**REQUIREMENT:** Search the data for "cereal" and copy every matching line.

**Data entries:**
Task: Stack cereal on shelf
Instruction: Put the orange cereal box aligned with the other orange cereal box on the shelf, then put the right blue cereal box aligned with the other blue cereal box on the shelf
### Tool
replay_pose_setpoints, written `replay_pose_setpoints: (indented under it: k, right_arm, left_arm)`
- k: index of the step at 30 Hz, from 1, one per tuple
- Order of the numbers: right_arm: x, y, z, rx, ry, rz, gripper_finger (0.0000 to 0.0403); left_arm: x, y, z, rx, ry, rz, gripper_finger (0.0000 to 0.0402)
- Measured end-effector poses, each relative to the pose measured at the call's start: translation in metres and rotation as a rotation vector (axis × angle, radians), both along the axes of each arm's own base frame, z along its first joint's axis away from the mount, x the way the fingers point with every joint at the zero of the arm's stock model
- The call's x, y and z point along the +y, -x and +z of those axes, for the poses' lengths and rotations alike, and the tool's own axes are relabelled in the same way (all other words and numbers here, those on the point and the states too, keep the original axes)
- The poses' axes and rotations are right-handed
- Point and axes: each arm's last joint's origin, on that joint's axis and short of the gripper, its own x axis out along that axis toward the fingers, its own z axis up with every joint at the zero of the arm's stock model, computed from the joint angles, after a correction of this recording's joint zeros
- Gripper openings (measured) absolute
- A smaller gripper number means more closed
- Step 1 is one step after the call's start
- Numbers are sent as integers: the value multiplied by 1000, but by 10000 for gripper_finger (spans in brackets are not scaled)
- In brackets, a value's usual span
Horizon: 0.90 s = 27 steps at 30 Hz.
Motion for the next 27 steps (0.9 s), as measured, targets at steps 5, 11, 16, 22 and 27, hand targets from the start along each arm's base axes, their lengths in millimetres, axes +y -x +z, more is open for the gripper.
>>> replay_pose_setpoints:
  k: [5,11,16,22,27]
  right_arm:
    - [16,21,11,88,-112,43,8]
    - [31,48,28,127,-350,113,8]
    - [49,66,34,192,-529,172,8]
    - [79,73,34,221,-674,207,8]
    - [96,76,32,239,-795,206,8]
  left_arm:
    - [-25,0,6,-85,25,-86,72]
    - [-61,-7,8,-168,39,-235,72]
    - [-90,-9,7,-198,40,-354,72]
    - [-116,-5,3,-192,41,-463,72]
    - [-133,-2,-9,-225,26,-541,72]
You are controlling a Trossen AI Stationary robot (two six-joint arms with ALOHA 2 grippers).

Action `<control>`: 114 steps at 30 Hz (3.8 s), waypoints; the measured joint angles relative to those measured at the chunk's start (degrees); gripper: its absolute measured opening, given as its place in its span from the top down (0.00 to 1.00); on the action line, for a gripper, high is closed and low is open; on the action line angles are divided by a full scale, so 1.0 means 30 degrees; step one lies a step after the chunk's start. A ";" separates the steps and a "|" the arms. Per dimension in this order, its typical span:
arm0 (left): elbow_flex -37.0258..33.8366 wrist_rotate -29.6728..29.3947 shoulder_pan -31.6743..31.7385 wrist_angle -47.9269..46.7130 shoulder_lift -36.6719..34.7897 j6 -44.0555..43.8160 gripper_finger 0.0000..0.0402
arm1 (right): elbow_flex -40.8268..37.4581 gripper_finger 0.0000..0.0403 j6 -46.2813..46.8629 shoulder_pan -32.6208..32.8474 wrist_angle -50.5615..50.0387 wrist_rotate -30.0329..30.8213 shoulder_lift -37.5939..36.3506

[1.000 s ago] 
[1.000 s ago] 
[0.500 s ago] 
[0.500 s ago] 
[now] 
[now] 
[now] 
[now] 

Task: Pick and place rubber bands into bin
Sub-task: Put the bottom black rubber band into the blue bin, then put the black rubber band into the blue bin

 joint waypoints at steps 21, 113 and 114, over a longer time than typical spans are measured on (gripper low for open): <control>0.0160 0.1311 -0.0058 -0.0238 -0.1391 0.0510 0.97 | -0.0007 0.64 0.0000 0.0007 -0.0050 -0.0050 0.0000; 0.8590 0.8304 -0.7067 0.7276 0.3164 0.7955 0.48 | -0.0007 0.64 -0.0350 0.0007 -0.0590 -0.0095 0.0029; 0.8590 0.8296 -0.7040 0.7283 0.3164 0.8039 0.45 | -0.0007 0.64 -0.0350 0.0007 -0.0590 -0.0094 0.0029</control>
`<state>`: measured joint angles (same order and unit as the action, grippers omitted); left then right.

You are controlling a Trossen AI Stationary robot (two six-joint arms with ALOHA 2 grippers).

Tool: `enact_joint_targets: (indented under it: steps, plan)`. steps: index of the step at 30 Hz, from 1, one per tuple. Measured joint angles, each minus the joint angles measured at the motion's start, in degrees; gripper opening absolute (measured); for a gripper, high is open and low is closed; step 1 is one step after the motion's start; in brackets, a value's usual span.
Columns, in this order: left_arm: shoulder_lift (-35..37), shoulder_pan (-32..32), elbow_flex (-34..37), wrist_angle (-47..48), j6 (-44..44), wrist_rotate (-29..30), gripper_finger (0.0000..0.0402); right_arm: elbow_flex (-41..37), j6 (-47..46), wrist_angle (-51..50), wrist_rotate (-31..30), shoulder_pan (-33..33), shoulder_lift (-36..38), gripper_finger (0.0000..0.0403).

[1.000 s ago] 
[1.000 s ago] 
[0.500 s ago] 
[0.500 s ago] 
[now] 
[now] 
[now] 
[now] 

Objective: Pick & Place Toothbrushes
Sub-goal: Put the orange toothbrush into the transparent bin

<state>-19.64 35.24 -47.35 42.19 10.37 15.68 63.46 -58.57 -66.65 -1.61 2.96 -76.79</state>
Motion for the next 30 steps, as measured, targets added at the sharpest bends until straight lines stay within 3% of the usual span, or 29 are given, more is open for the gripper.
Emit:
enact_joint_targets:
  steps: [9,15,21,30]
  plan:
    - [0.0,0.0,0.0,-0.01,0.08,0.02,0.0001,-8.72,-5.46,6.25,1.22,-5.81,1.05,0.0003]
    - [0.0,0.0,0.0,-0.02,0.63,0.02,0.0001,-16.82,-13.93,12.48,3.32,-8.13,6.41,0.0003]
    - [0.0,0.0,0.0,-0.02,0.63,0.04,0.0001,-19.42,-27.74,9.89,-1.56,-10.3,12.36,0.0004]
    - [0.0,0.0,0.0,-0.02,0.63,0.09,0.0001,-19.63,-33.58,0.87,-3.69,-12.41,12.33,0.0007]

**ANSWER BOX:**
Task: Stack cereal on shelf
Instruction: Put the orange cereal box aligned with the other orange cereal box on the shelf, then put the right blue cereal box aligned with the other blue cereal box on the shelf

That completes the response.